Par exemple, lors de l’abattage d’un animal, la viande de celui-ci sera toute utilisée et partagée entre voisins, famille ou amis. Pour un porc, presque toutes les parties peuvent être intégrées au plat traditionnel brésilien, la feijoada. Il peut y avoir des morceaux de choix (côtes, bacon) comme des morceaux moins nobles utilisés traditionnellement tels la langue, les pattes ou les oreilles, mais ceux-ci sont de moins en moins utilisés de nos jours. La viande du bœuf s’apprêtera plus aux dîners (le repas le plus important et presque unique de la journée) ou généralement pour le fameux ‘churrasco’ soit le Barbecue brésilien.
Même si en campagne l’accès aux aliments frais et de bonne qualité est plus facile et moins cher qu’en ville, j’ai senti que cette alimentation des produits locaux et dits plus traditionnels en campagne était peu valorisée par les gens locaux, comme si le manioc par exemple était un légume trop banal, commun ou facile d’accès. Si ceux-ci commencent à être moins cultivés et moins consommés, on peut imaginer que dans un futur proche ces aliments seront plus difficiles à obtenir et peut-être une perte de l’alimentation traditionnelle.
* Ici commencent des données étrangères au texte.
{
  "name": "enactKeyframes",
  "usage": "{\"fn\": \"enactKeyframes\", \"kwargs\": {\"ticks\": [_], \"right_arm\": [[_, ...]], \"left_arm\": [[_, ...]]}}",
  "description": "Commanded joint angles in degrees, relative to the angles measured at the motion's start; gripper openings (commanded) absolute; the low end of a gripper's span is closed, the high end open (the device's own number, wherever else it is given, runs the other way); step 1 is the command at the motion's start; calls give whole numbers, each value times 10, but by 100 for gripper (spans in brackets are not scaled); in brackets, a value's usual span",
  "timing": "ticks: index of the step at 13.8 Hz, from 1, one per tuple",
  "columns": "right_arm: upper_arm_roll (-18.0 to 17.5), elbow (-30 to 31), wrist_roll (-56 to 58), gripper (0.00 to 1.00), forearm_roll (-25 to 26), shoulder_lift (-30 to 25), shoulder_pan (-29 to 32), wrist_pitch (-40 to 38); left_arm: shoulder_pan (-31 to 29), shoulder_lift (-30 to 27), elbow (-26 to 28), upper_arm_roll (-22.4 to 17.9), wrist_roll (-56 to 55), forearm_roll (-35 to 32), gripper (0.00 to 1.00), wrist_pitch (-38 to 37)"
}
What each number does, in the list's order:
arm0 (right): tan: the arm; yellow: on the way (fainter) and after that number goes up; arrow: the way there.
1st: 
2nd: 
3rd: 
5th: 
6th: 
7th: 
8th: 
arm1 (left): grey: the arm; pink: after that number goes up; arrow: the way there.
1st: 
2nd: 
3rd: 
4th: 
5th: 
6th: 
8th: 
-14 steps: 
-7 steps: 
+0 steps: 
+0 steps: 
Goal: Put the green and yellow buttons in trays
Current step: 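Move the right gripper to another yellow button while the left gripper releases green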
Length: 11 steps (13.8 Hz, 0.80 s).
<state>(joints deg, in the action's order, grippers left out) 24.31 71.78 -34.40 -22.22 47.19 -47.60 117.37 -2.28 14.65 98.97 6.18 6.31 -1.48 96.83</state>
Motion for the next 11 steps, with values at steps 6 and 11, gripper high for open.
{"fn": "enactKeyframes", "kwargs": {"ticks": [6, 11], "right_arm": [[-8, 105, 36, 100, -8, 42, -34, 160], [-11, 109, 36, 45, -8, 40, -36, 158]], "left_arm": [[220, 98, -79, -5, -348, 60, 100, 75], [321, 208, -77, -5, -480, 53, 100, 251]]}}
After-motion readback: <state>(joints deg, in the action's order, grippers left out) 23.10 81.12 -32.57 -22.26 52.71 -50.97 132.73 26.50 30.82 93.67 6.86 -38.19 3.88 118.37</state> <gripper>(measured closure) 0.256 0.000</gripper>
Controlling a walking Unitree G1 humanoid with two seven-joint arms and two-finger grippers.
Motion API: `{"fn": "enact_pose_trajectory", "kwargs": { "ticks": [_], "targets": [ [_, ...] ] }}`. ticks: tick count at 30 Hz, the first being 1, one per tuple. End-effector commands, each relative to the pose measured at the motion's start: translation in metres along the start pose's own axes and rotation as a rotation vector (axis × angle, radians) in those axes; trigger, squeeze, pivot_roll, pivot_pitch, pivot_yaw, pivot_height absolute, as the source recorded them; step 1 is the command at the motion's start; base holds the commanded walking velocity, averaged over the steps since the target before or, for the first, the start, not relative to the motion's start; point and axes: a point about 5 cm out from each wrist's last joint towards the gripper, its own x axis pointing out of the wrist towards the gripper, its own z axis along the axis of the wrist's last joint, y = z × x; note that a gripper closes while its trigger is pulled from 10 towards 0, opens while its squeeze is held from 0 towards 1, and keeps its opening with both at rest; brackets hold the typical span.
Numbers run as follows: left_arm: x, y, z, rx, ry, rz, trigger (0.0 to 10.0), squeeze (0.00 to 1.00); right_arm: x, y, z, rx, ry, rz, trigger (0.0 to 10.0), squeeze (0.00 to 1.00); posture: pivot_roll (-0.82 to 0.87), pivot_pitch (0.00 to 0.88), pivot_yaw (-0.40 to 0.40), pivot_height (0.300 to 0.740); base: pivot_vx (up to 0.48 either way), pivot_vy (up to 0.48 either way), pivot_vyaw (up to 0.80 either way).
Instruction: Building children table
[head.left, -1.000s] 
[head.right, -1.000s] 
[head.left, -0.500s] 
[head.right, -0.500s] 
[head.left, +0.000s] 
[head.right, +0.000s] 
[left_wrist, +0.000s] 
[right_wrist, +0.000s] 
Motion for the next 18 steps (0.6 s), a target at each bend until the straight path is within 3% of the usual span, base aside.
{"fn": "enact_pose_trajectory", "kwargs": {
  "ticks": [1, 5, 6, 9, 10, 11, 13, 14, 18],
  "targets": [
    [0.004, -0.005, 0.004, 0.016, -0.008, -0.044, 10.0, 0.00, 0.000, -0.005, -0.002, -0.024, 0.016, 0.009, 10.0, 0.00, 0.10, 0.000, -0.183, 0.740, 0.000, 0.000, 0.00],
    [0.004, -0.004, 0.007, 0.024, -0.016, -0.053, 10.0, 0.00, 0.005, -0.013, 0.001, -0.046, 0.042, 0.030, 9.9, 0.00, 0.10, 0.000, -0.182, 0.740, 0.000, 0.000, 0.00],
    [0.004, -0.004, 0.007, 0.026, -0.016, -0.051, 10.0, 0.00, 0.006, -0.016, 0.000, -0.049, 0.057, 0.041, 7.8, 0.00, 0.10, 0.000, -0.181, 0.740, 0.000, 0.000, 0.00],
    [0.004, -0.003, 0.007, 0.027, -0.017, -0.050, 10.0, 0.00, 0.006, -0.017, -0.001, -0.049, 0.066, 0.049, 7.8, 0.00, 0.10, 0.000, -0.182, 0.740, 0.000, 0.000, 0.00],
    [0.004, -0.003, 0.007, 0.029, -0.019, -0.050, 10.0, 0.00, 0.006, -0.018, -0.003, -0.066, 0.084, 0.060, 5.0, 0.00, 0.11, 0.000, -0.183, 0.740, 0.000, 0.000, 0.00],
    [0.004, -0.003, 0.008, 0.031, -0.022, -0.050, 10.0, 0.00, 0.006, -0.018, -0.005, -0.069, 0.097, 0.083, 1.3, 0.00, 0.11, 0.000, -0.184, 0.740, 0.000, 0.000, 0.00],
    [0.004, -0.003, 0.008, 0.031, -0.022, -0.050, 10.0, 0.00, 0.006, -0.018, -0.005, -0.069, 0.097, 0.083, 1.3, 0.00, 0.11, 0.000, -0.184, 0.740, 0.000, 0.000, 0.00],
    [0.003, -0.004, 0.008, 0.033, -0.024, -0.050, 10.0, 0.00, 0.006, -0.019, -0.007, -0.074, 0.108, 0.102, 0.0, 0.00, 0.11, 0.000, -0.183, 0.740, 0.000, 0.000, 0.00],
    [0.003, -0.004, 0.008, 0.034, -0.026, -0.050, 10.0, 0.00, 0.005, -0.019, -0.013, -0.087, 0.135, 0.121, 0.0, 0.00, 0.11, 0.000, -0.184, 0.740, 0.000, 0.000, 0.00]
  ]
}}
Au Brésil, étant une société en plein changement, tout ce qui est de l’extérieur ‘de fora’ est beaucoup plus valorisé, plus intéressant, ‘chique’ (différent, distingué) comme ils le disent si bien ! Bien sûr, le changement est généralement une bonne chose et le Brésil conserve encore beaucoup ses amples traditions culturelles. J’espère seulement que ce pays qui adore l’oncle Sam ne s’américanise pas trop et ne tombe pas plus dans la culture de consommation et du superficiel et puisse valoriser ce mélange de cultures centenaires qui le compose tout en s’imposant mondialement et continue à perpétuer celles-ci encore longtemps.